Employee training has the numbers to back up the claim that it develops staff’s skillsets and broadens their knowledge. It further improves retention rates and boosts profits.
Employee training is becoming an increasingly popular and vital part of job satisfaction in the modern working world. Though different size businesses prioritize training to different degrees, the average suggests each employee receives around 42 hours.
Training can take on many guises and often will relate to the specific industry in which the company is involved. But in general terms, training industry statistics show that the four types of training most commonly practiced are:
The most popular type of employee training is orientation. This training focuses on integrating and welcoming new arrivals in the first weeks of their job.
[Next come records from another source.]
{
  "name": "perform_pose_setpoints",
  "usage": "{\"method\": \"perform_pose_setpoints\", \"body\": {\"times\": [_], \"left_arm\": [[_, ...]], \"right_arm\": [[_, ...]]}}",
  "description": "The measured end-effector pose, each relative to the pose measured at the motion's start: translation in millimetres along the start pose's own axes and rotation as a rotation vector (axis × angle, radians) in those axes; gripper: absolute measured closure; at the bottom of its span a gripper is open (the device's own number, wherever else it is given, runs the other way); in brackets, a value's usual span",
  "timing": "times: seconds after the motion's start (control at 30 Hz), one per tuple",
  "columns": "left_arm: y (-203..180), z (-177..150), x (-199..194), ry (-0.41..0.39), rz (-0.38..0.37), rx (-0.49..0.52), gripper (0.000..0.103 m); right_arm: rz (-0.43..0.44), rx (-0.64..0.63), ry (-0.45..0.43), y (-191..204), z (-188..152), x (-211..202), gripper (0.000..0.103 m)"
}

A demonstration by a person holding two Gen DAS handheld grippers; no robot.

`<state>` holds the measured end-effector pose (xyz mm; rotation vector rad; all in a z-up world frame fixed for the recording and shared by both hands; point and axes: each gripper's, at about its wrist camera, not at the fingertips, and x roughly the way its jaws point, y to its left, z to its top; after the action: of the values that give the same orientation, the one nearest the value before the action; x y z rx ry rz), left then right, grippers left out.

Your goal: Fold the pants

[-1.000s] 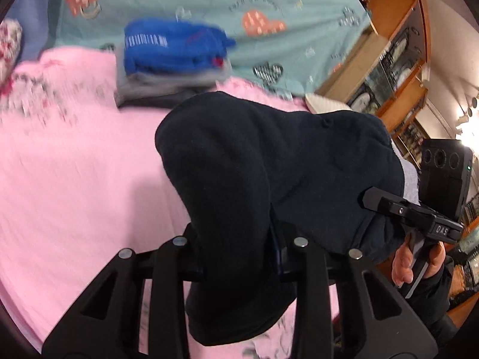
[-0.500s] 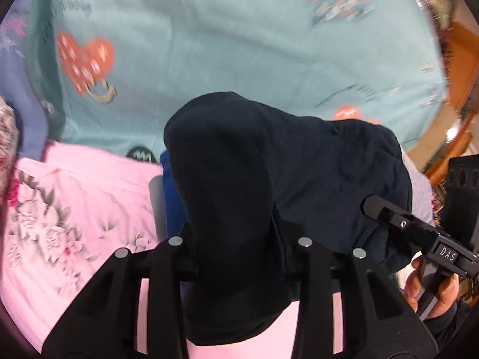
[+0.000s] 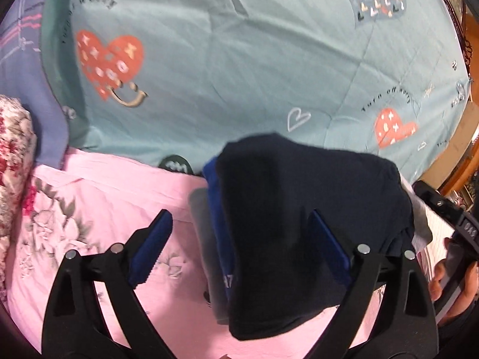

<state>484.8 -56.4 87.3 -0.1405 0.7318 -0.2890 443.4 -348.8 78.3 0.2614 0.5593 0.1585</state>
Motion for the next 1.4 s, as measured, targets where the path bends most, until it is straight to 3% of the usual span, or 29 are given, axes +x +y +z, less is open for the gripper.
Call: {"method": "perform_pose_setpoints", "body": {"times": [0.17,0.27,0.33,0.37,0.4,0.57,0.67,0.77,0.93,1.17,1.4], "left_arm": [[-1.0,-7.4,-33.6,-0.057,0.074,0.053,0.010],[-9.5,-33.5,-72.2,-0.129,0.154,0.143,0.008],[-16.5,-62.0,-106.5,-0.167,0.188,0.196,0.005],[-18.4,-77.8,-123.3,-0.187,0.197,0.209,0.002],[-21.7,-99.2,-144.6,-0.198,0.193,0.223,0.002],[-32.5,-190.6,-223.6,-0.189,0.208,0.243,0.002],[-33.7,-241.2,-257.9,-0.157,0.169,0.222,0.002],[-33.4,-286.6,-285.6,-0.143,0.155,0.202,0.002],[-37.2,-346.5,-328.9,-0.211,0.214,0.231,0.002],[-32.6,-379.1,-359.4,-0.223,0.238,0.191,0.002],[-33.8,-378.0,-371.4,-0.241,0.244,0.175,0.002]], "right_arm": [[-0.004,-0.027,-0.072,4.7,2.0,-37.0,0.022],[0.008,-0.056,-0.102,13.6,-16.1,-75.6,0.022],[0.024,-0.073,-0.096,25.3,-39.8,-108.5,0.016],[0.022,-0.089,-0.096,33.7,-56.8,-129.1,0.005],[0.022,-0.101,-0.096,40.6,-69.9,-145.3,0.002],[-0.019,-0.195,-0.107,79.0,-169.8,-236.8,0.001],[-0.035,-0.190,-0.121,93.4,-225.1,-278.3,0.001],[0.023,-0.143,-0.115,101.9,-270.0,-307.7,0.001],[-0.019,-0.171,-0.121,116.6,-320.9,-336.9,0.001],[-0.048,-0.140,-0.126,118.8,-347.2,-361.6,0.001],[-0.066,-0.126,-0.159,117.3,-347.9,-380.2,0.001]]}}
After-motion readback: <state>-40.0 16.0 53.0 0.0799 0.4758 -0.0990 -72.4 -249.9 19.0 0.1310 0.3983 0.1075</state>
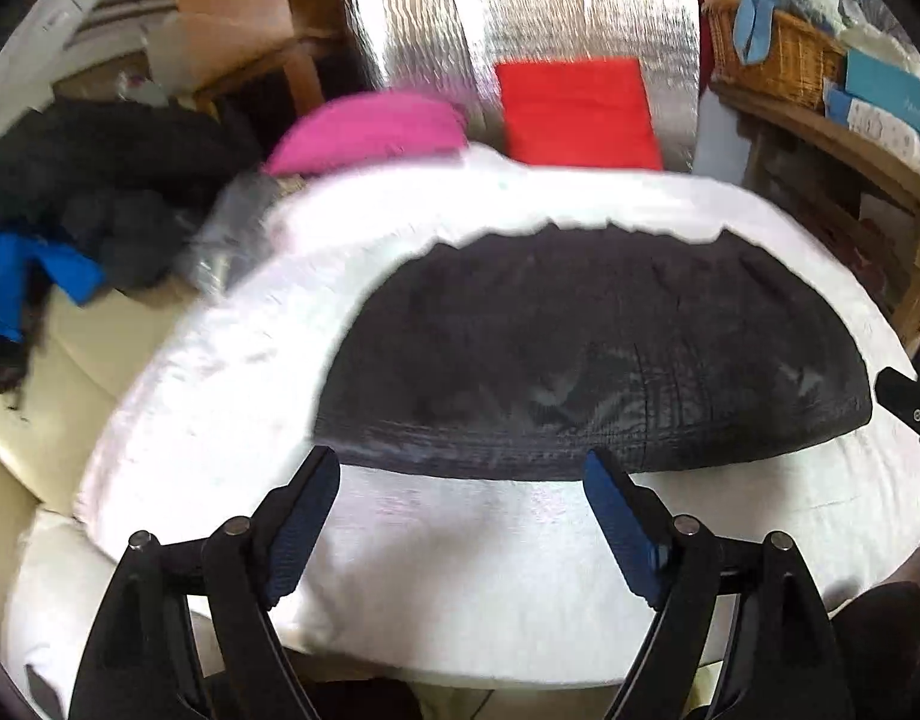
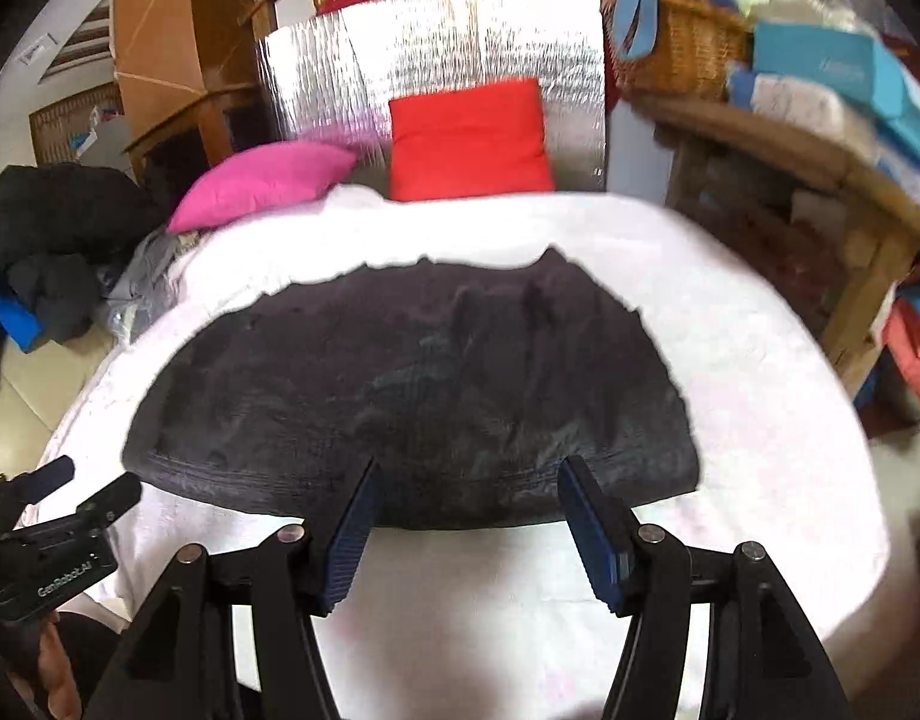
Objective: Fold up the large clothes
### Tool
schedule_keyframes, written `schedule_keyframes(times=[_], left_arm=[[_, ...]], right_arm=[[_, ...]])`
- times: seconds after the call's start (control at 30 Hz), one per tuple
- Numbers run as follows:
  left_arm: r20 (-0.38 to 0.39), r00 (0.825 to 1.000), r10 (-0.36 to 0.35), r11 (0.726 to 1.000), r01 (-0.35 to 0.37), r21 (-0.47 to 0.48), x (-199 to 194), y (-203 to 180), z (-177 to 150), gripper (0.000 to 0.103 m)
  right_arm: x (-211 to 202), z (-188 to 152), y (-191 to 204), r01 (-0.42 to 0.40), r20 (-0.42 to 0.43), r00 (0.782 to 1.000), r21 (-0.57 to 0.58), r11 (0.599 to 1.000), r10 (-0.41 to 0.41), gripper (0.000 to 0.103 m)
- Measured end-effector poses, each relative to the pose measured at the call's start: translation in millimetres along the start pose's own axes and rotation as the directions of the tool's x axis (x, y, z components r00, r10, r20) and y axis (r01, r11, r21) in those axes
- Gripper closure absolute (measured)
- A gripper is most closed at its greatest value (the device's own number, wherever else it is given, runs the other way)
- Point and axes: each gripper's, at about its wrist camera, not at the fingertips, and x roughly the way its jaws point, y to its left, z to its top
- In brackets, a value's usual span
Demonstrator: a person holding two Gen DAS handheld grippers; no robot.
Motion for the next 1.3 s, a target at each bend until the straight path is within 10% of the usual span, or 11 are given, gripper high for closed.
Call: schedule_keyframes(times=[0.6,0.97,1.1,1.3], left_arm=[[0.271,0.962,-0.018,0.997,0.037,-0.062,-152,29,-2,0.0],[-0.118,0.993,0.031,0.963,-0.062,-0.263,70,133,4,0.0],[-0.165,0.986,-0.024,0.895,-0.052,-0.443,134,195,4,0.001],[-0.119,0.953,-0.28,0.774,0.15,-0.615,191,209,-11,0.001]], right_arm=[[-135,1,23,0.075,0.125,0.99,-0.047,0.996,-0.069,0.029],[26,-6,-77,-0.012,-0.109,0.993,0.188,0.982,0.033,0.029],[86,-13,-164,-0.102,-0.148,0.969,0.485,0.869,0.196,0.029],[145,-38,-217,-0.163,-0.099,0.93,0.752,0.638,0.354,0.027]])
This type of training is generally not specific to corporate learning and development but rather a way of inducting staff into the company culture.
Employee training statistics indicate there are a few ways to get an accurate measure of what a training program will cost your company. One such calculation is formulated as total yearly salary budget X 1-3% = total training budget, with the 1% to 3% accounting for industry specifics.
Training companies reportedly generate upward of $330 billion annually, with that number expected to increase to around $417 billion by 2027. With more and more employees demanding opportunities to learn on the job, it’s a quickly growing sector, as further confirmed by training and development industry statistics.
According to reports, companies in 2020 spent an average of $1,111 per employee across all industries. Of course, these numbers are subject to change based on the company size and the number of people they employ. That number is actually down $175 from the prior year’s average.
Training statistics show the average cost of training new employees will always depend on the nature of the role and size of the company, but on average, $1,252 is spent inducting and developing staff.